━━━━━ DATA SUPPLIED

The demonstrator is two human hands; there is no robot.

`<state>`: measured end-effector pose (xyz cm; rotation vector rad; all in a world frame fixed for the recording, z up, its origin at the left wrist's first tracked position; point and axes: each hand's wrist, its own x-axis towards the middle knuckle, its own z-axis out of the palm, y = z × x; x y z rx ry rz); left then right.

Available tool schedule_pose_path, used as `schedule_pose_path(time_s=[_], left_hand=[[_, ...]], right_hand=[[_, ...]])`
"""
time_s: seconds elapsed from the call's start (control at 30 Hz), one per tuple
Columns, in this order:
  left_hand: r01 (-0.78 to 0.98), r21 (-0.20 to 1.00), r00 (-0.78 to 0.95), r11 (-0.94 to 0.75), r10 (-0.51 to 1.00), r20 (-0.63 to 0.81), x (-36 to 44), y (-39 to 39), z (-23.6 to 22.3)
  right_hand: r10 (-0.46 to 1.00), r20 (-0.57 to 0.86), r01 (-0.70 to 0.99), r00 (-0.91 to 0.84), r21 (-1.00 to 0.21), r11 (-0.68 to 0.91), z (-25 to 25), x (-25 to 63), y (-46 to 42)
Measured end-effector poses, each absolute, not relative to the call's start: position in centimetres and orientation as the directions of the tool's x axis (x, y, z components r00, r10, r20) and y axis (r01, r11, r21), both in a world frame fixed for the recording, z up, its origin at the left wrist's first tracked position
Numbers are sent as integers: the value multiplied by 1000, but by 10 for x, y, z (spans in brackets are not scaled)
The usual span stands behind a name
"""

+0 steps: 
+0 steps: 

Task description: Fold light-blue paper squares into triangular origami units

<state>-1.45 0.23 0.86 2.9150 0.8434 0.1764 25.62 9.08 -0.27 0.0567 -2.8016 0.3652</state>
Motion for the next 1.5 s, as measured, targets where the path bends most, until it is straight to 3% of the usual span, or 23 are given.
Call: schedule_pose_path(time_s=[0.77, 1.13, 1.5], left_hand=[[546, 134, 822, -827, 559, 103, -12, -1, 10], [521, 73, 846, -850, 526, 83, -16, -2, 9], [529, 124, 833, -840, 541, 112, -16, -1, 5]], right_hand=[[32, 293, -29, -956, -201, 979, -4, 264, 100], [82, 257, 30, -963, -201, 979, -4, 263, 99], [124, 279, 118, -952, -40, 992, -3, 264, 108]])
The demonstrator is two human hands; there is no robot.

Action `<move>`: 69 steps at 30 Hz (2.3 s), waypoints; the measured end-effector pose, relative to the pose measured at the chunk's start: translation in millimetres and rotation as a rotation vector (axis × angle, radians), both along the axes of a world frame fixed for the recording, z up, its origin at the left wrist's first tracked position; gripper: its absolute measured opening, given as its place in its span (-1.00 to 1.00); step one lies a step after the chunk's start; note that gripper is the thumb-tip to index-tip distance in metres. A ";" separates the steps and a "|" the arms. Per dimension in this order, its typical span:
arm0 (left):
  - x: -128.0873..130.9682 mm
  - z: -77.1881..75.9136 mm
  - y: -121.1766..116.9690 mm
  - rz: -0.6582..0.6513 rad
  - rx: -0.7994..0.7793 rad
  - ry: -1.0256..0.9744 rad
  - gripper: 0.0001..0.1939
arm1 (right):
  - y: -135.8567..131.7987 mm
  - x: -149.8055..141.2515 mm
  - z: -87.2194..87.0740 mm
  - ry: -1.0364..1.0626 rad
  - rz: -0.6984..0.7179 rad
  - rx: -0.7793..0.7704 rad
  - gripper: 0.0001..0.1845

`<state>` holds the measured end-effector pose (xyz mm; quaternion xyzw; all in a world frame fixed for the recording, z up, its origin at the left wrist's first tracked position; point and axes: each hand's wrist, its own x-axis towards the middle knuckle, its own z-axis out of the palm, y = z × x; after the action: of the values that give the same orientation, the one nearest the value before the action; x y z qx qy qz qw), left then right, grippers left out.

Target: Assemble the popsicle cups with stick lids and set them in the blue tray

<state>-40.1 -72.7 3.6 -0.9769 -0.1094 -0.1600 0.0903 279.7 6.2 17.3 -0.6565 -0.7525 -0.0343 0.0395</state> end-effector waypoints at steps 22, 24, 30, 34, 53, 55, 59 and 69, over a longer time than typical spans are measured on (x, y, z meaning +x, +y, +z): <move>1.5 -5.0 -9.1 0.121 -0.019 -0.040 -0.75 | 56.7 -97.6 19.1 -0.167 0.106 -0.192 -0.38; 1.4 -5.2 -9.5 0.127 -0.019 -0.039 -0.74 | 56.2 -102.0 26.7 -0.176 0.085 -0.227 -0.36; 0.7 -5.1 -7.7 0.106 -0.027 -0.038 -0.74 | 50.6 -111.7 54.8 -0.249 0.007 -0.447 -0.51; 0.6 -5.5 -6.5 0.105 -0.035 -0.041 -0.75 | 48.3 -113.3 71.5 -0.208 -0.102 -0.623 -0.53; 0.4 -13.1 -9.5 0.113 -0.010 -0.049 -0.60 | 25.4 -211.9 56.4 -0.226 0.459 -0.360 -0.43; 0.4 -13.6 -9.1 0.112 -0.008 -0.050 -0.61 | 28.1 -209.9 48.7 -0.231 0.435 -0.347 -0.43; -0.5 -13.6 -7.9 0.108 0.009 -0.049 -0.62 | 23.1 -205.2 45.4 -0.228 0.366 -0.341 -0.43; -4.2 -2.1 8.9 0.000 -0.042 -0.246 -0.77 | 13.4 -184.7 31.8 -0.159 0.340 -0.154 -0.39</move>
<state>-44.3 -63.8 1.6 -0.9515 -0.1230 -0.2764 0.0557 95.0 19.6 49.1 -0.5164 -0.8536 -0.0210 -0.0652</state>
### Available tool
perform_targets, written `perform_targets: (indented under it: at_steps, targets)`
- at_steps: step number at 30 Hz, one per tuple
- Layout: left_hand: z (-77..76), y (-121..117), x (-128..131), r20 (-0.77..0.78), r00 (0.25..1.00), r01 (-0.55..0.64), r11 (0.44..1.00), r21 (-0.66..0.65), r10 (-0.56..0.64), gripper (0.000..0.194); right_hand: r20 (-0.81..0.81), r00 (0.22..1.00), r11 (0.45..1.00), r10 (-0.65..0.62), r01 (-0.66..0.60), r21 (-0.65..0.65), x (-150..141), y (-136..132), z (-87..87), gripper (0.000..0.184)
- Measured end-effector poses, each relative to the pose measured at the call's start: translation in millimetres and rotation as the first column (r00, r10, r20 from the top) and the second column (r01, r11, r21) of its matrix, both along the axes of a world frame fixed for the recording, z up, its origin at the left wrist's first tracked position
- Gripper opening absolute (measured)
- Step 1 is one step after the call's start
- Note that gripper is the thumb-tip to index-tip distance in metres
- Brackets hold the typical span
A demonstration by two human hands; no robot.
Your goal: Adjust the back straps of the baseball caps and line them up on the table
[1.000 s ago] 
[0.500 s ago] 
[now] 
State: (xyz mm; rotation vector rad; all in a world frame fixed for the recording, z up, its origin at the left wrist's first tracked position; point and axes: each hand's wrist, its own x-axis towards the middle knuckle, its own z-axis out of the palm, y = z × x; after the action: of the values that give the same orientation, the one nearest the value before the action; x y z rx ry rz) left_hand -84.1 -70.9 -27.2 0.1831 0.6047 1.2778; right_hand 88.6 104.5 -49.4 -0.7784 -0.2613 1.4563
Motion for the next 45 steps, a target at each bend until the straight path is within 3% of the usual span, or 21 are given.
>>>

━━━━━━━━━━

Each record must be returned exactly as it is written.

* EXERCISE RESULT *
The demonstrator is two human hands; there is no robot.

`<state>`: measured end-effector pose (xyz cm; rotation vector rad; all in a world frame fixed for the recording, z up, its origin at the left wrist's first tracked position; point and axes: each hand's wrist, its own x-axis towards the middle knuckle, its own z-axis out of the palm, y = z × x; x y z rx ry rz); left then right.

Available tool schedule_pose_path, used as `schedule_pose_path(time_s=[_], left_hand=[[_, ...]], right_hand=[[_, ...]])`
"""
time_s: seconds elapsed from the call's start (control at 30 Hz), one per tuple
Columns, in this order:
  left_hand: r01 (-0.78 to 0.98), r21 (-0.20 to 1.00), r00 (-0.78 to 0.95), r11 (-0.94 to 0.75), r10 (-0.51 to 1.00), r20 (-0.63 to 0.81), x (-36 to 44), y (-39 to 39), z (-23.6 to 22.3)
  right_hand: r10 (-0.46 to 1.00), r20 (-0.57 to 0.86), r01 (-0.70 to 0.99), r00 (-0.91 to 0.84), r21 (-1.00 to 0.21), r11 (-0.68 to 0.91), z (-25 to 25), x (-25 to 63), y (-46 to 42)
Measured end-effector poses, each absolute, not relative to the call's start: position in centimetres and orientation as the directions of the tool's x axis (x, y, z components r00, r10, r20) and y axis (r01, r11, r21), both in a world frame fixed for the recording, z up, its origin at the left wrist's first tracked position
Numbers are sent as integers: the value multiplied by 1000, but by 10 for x, y, z (spans in brackets are not scaled)
The usual span stands behind a name
"""

+0 steps: 
+0 steps: 

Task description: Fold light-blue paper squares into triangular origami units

<state>-1.45 0.23 0.86 2.9150 0.8434 0.1764 25.62 9.08 -0.27 0.0567 -2.8016 0.3652</state>
Motion for the next 1.5 s, as measured, targets where the path bends most, until it is straight to 3% of the usual span, or 23 are given.
Call: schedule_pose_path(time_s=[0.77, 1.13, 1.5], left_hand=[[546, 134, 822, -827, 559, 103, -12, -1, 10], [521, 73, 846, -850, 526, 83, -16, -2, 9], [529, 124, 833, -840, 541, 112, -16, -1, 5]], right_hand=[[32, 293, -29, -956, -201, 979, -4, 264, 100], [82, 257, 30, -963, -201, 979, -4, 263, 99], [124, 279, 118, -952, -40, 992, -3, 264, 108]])
The demonstrator is two human hands; there is no robot.

Action `<move>`: 69 steps at 30 Hz (2.3 s), waypoints; the measured end-effector pose, relative to the pose measured at the chunk's start: translation in millimetres and rotation as a rotation vector (axis × angle, radians), both along the axes of a world frame fixed for the recording, z up, its origin at the left wrist's first tracked position; gripper: its absolute measured opening, given as its place in its span (-1.00 to 1.00); step one lies a step after the chunk's start; note that gripper is the thumb-tip to index-tip distance in metres. A ";" separates the steps and a "|" the arms. Per dimension in this order, its typical span:
arm0 (left):
  - x: -128.0873..130.9682 mm
  - z: -77.1881..75.9136 mm
  - y: -121.1766..116.9690 mm
  - rz: -0.6582..0.6513 rad
  - rx: -0.7994..0.7793 rad
  - ry: -1.0256..0.9744 rad
  - gripper: 0.0001..0.1939
arm1 (right):
  - y: -135.8567..131.7987 mm
  - x: -149.8055..141.2515 mm
  - z: -87.2194..87.0740 mm
  - ry: -1.0364..1.0626 rad
  - rz: -0.6984..0.7179 rad
  - rx: -0.7793..0.7704 rad
  - gripper: 0.0001..0.1845

`<state>` holds the measured end-effector pose (xyz mm; quaternion xyzw; all in a world frame fixed for the recording, z up, its origin at the left wrist's first tracked position; point and axes: each hand's wrist, its own x-axis towards the middle knuckle, its own z-axis out of the palm, y = z × x; after the action: of the values that give the same orientation, the one nearest the value before the action; x y z qx qy qz qw), left then right, grippers left out.

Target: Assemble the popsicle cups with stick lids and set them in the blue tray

<state>-40.1 -72.7 3.6 -0.9769 -0.1094 -0.1600 0.0903 279.7 6.2 17.3 -0.6565 -0.7525 -0.0343 0.0395</state> end-effector waypoints at steps 22, 24, 30, 34, 53, 55, 59 and 69, over a longer time than typical spans are measured on (x, y, z meaning +x, +y, +z): <move>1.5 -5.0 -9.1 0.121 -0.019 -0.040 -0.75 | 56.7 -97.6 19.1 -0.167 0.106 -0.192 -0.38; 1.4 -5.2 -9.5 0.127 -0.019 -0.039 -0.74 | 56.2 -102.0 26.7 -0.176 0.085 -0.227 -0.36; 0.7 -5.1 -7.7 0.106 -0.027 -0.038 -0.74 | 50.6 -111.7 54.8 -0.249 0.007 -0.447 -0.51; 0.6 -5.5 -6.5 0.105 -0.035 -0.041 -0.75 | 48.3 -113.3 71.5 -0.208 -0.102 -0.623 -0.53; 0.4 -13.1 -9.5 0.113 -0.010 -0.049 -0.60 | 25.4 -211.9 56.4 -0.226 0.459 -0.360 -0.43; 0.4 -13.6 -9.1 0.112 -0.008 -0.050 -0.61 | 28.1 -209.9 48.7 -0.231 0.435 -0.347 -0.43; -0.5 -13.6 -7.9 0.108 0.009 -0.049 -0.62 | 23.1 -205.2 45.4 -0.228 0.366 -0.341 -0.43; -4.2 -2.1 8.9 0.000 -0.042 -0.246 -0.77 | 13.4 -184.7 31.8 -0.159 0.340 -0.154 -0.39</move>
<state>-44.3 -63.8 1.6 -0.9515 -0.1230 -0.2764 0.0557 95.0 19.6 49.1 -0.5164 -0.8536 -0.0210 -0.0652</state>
### Available tool
perform_targets, written `perform_targets: (indented under it: at_steps, targets)`
- at_steps: step number at 30 Hz, one per tuple
- Layout: left_hand: z (-77..76), y (-121..117), x (-128..131), r20 (-0.77..0.78), r00 (0.25..1.00), r01 (-0.55..0.64), r11 (0.44..1.00), r21 (-0.66..0.65), r10 (-0.56..0.64), gripper (0.000..0.194); right_hand: r20 (-0.81..0.81), r00 (0.22..1.00), r11 (0.45..1.00), r10 (-0.65..0.62), r01 (-0.66..0.60), r21 (-0.65..0.65), x (-150..141), y (-136..132), z (-87..87), gripper (0.000..0.184)
- Measured end-effector poses, each relative to the pose measured at the call's start: translation in millimetres and rotation as the first column (r00, r10, r20 from the top) and the second column (r01, r11, r21) of its matrix, both along the axes of a world frame fixed for the recording, z up, its origin at the left wrist's first tracked position
- Gripper opening absolute (measured)
- Step 1 is one step after the call's start
- Note that gripper is the thumb-tip to index-tip distance in metres
- Brackets hold the typical span
A demonstration by two human hands; no robot.
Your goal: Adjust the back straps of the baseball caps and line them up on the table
[1.000 s ago] 
[0.500 s ago] 
[now] 
State: (xyz mm; rotation vector rad; all in a world frame fixed for the recording, z up, its origin at the left wrist's first tracked position; point and axes: each hand's wrist, its own x-axis towards the middle knuckle, its own z-axis out of the palm, y = z × x; after the action: of the values that give the same orientation, the one nearest the value before the action; x y z rx ry rz) left_hand -84.1 -70.9 -27.2 0.1831 0.6047 1.2778; right_hand 88.6 104.5 -49.4 -0.7784 -0.2613 1.4563
Motion for the next 45 steps, a target at each bend until the straight path is within 3% of the usual span, or 21 are given.
>>>

No other output is needed; the exercise is complete.